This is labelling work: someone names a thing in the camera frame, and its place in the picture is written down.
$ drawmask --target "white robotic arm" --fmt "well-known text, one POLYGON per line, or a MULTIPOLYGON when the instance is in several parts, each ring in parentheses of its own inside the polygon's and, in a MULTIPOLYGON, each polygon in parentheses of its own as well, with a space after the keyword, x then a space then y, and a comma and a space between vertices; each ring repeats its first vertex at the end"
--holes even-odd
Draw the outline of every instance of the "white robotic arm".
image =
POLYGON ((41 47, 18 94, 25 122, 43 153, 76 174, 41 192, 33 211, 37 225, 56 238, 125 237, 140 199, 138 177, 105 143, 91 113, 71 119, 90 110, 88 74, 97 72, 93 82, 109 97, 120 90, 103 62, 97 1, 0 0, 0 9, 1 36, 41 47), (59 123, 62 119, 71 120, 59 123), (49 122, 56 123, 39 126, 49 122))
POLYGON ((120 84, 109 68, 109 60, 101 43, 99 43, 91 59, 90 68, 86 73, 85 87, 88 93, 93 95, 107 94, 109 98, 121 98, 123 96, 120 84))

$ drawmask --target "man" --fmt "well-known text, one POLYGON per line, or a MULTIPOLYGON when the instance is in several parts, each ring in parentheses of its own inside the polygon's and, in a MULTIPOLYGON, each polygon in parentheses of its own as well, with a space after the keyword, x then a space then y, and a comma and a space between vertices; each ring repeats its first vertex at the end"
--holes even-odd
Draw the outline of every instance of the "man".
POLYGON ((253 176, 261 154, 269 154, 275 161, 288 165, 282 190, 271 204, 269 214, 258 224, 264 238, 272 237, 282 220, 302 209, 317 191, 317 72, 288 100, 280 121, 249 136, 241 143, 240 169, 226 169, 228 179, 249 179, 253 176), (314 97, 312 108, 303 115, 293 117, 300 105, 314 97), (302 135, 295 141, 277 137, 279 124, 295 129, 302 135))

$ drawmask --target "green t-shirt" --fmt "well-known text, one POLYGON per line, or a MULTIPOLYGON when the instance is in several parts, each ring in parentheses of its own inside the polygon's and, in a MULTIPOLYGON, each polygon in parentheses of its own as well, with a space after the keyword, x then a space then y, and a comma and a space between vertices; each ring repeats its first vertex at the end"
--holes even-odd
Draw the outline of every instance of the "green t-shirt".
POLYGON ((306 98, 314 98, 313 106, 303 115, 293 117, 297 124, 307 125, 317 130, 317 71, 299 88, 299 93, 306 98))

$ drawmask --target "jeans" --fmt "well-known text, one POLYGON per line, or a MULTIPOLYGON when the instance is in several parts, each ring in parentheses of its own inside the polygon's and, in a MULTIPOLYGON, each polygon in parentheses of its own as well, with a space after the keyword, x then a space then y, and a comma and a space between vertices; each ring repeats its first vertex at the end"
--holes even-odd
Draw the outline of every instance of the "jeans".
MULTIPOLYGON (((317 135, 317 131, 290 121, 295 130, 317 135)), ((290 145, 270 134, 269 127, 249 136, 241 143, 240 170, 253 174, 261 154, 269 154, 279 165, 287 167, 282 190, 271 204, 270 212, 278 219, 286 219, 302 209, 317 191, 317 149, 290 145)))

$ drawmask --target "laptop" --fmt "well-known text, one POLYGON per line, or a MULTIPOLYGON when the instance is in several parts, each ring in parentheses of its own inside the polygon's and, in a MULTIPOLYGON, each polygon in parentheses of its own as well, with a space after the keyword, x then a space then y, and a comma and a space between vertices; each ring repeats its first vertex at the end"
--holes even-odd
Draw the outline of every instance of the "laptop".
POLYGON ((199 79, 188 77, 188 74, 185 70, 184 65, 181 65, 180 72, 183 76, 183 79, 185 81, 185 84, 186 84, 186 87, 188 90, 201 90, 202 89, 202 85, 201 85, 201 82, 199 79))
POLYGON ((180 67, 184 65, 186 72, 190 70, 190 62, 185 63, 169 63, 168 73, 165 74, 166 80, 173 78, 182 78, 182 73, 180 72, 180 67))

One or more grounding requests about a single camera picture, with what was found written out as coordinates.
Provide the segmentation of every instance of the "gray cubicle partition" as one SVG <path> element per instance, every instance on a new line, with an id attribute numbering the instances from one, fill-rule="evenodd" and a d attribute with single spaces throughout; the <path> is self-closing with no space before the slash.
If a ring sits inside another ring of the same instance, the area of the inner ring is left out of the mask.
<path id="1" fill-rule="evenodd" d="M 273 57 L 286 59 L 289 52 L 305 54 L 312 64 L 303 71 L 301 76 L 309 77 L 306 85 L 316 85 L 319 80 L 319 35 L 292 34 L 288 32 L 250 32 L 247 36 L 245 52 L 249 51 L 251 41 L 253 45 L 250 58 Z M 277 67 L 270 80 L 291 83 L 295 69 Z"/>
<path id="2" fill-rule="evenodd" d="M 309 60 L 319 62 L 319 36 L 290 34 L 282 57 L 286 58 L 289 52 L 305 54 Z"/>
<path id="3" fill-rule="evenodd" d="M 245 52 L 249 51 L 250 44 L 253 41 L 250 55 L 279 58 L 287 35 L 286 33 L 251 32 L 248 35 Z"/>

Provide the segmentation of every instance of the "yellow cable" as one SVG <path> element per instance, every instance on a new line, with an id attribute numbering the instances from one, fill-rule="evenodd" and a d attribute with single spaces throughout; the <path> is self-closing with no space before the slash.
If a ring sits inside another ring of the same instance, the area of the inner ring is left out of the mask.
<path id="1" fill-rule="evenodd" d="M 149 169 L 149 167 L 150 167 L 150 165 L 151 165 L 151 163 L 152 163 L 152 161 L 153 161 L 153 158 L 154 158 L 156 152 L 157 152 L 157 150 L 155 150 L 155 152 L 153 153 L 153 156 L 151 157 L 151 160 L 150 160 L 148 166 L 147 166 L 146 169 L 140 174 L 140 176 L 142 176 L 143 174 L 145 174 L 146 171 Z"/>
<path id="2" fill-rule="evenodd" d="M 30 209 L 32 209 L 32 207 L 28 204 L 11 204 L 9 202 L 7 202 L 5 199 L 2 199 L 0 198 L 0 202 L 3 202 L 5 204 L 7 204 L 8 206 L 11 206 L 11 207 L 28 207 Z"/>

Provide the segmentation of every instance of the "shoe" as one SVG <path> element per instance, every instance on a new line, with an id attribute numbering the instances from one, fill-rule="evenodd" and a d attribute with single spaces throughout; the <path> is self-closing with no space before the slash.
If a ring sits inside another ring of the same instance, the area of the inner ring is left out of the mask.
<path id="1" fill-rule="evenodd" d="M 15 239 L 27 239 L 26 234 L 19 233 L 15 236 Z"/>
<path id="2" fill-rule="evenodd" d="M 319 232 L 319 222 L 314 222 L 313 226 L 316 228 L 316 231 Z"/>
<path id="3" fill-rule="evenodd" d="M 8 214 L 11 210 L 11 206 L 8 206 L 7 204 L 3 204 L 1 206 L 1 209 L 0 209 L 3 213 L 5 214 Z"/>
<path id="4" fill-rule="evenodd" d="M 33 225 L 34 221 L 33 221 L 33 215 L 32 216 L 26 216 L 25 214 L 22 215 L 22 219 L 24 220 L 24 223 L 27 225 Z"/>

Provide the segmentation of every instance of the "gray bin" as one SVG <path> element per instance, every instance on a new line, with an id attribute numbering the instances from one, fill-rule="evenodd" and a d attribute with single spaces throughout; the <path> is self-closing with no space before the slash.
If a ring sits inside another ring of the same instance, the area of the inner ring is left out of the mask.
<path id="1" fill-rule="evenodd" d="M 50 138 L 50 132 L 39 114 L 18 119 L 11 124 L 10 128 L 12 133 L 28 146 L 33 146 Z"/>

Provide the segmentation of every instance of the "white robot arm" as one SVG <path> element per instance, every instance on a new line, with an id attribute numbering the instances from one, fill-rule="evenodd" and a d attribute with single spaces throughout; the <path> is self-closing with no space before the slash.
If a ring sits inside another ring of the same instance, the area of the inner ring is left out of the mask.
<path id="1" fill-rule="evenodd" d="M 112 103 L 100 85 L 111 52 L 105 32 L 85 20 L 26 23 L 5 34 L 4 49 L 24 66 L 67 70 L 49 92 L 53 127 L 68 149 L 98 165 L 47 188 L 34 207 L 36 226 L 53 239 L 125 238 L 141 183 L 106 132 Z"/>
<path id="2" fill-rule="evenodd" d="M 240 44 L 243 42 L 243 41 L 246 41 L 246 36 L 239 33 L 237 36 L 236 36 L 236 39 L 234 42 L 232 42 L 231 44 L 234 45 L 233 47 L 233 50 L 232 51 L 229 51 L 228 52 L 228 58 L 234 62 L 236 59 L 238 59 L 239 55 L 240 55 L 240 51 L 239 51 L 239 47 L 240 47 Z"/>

> **TASK**
Where the string "picture" occurs in a line of the listing, copy the line.

> **YOUR RESPONSE**
This is labelling work: someone names a thing in the camera frame, and its place in the picture is written down.
One or more grounding requests about a single camera picture, with what was found written out as coordinates.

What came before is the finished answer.